Speaker Mike Sheridan said there would
only be "tweaks" not major changes.
The two-year spending plan passed the
Democratic-controlled Joint Finance Committee last month. The full
Assembly planned to take up the budget on Thursday, followed by the
Senate next week.
The first series of proposed changes
voted on publicly by Assembly Democratic members in their caucus were
largely technical. More votes were expected into the night.
The Senate, also controlled by
Democrats, is expected to make additional changes. That will force
Democrats from both houses to hammer out a deal they all can agree on
before sending the budget to Gov. Jim Doyle.
Some proposals most heavily under
attack include a new tax on large oil companies with a prohibition
against passing the costs to customers at the pump; changing lawsuit
liability laws to make it easier for damages to be collected when
several people are at fault; and increasing minimum car insurance
requirements, a move expected to raise rates for drivers.
But those issues are just a handful of
dozens that Republicans and others have attacked for weeks in the plan
designed to balance a projected $6.6 billion budget shortfall, the
largest in state history.
"If there's tweaks that need to be
made, we're going to go ahead and make those," Sheridan said in
an interview. "But I don't see any big changes from what was
proposed."
Democrats hold a slim 52-46 majority in
the Assembly. It takes 50 votes to pass the budget, making every vote
critical.
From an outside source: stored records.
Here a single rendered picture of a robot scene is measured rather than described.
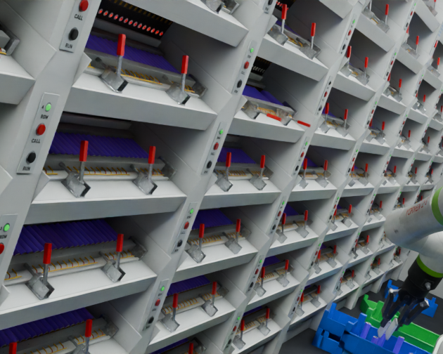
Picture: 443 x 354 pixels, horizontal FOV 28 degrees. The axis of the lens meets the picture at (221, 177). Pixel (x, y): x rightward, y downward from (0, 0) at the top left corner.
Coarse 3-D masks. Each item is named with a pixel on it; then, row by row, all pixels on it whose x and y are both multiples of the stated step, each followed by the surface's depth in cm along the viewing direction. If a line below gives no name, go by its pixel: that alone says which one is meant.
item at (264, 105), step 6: (246, 96) 215; (252, 102) 217; (258, 102) 221; (264, 102) 228; (258, 108) 224; (264, 108) 228; (270, 108) 232; (276, 108) 236; (282, 108) 240; (288, 108) 248
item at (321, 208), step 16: (384, 0) 315; (400, 0) 313; (400, 16) 312; (352, 48) 319; (368, 48) 316; (368, 64) 316; (384, 64) 314; (336, 96) 321; (352, 96) 319; (352, 112) 319; (368, 112) 317; (336, 160) 321; (336, 192) 321; (320, 208) 323; (304, 256) 325; (288, 304) 327; (272, 352) 329
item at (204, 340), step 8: (192, 336) 264; (200, 336) 264; (176, 344) 252; (184, 344) 255; (192, 344) 245; (200, 344) 262; (208, 344) 263; (160, 352) 242; (168, 352) 244; (176, 352) 248; (184, 352) 254; (192, 352) 246; (200, 352) 262; (208, 352) 263; (216, 352) 262
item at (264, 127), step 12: (252, 72) 246; (264, 84) 257; (276, 84) 255; (276, 96) 255; (288, 96) 254; (240, 108) 195; (300, 108) 253; (240, 120) 201; (252, 120) 209; (264, 120) 220; (276, 120) 233; (300, 120) 253; (312, 120) 251; (228, 132) 201; (240, 132) 208; (252, 132) 215; (264, 132) 223; (276, 132) 231; (288, 132) 240; (300, 132) 249
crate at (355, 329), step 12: (348, 324) 261; (360, 324) 278; (348, 336) 261; (372, 336) 278; (348, 348) 261; (360, 348) 260; (372, 348) 258; (384, 348) 257; (408, 348) 274; (420, 348) 273
The one independent lawmaker, Jeff Wood of Bloomer, has been
meeting in caucus with Democrats.
Democrats control the Senate 18-15.
Also on Tuesday, the state's largest
lobbying group, Wisconsin Manufacturers and Commerce, delivered a
petition with more than 2,100 signatures to Sheridan objecting to more
than a dozen parts of the budget.
In particular, WMC singled out the
proposals to raise income taxes on households earning more than
$300,000 a year, increase capital gains taxes and change the liability
law.
"The budget under consideration
will hamper job creation in our state and prolong the recession,"
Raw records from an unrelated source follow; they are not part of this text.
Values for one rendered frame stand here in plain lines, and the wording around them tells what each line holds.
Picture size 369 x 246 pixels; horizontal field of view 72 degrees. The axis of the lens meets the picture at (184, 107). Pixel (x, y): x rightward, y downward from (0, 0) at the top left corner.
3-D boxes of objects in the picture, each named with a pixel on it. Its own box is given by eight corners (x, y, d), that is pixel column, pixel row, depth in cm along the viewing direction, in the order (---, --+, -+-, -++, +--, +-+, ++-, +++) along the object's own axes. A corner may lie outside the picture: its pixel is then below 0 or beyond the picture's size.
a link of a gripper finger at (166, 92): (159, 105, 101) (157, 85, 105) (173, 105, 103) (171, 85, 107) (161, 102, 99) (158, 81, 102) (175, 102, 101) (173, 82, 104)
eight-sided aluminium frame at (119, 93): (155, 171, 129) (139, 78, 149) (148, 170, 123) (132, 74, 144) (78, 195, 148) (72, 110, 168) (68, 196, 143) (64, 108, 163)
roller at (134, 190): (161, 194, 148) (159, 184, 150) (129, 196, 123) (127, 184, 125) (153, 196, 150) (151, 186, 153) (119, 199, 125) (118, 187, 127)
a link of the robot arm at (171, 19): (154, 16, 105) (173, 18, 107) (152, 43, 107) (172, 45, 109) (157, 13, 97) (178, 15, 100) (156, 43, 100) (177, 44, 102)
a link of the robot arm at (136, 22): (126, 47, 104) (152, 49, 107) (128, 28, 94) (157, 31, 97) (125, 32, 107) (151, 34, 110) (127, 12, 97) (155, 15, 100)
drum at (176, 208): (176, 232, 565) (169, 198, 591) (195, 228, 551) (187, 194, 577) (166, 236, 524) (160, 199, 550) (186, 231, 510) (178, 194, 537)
said James Haney, president of WMC.
Cellular phone carrier Cellcom, which
provides service in both Wisconsin and Michigan, attacked a 75-cent
phone fee increase that's part of the budget. Money raised would go to
local governments for police and fire protection.
"This is an unfair fee that places
an additional burden on phone users during difficult economic
times," said Patrick Riordan, president and chief executive
officer of Nsight, the parent company of Cellcom.
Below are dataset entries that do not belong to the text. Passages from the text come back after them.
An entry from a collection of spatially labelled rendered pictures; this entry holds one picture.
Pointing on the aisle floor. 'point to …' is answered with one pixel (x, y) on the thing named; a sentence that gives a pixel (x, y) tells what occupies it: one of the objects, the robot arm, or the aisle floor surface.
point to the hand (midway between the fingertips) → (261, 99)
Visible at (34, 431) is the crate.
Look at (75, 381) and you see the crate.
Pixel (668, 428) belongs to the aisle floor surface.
He also opposed a part of the budget
that gives local governments $20 million that was raised from a
previous cell phone fee and originally was intended to be returned to
those who paid it.
Sheridan defended the budget, saying 99
percent of families will see no tax increase. There is no general
sales or income tax increase, but taxes and fees would increase $2.1
billion under the budget, according to the nonpartisan Legislative
Fiscal Bureau.
The $62.2 billion, two-year budget
increases overall spending by 6.3 percent. However, that is due
largely to $3.7 billion in federal stimulus money used to fund
schools, Medicaid and other state operations. State tax-dollar
spending actually decreases 3.2 percent over the two years.
Even with all the fixes in this year's
budget, the state will face a $2.2 billion hole by mid-2013, the
Fiscal Bureau said. A projected shortfall four years away is not
unusual, but this one is the largest since 2005.
The Fiscal Bureau also released details
on how a 3.5 percent cut would be split among local governments under
the formula that distributes aid to counties, cities, towns and
villages. In general, the more property-rich parts of the state will
get a higher cut, up to 15 percent, while poorer areas will get less.
The total cut was about $30 million.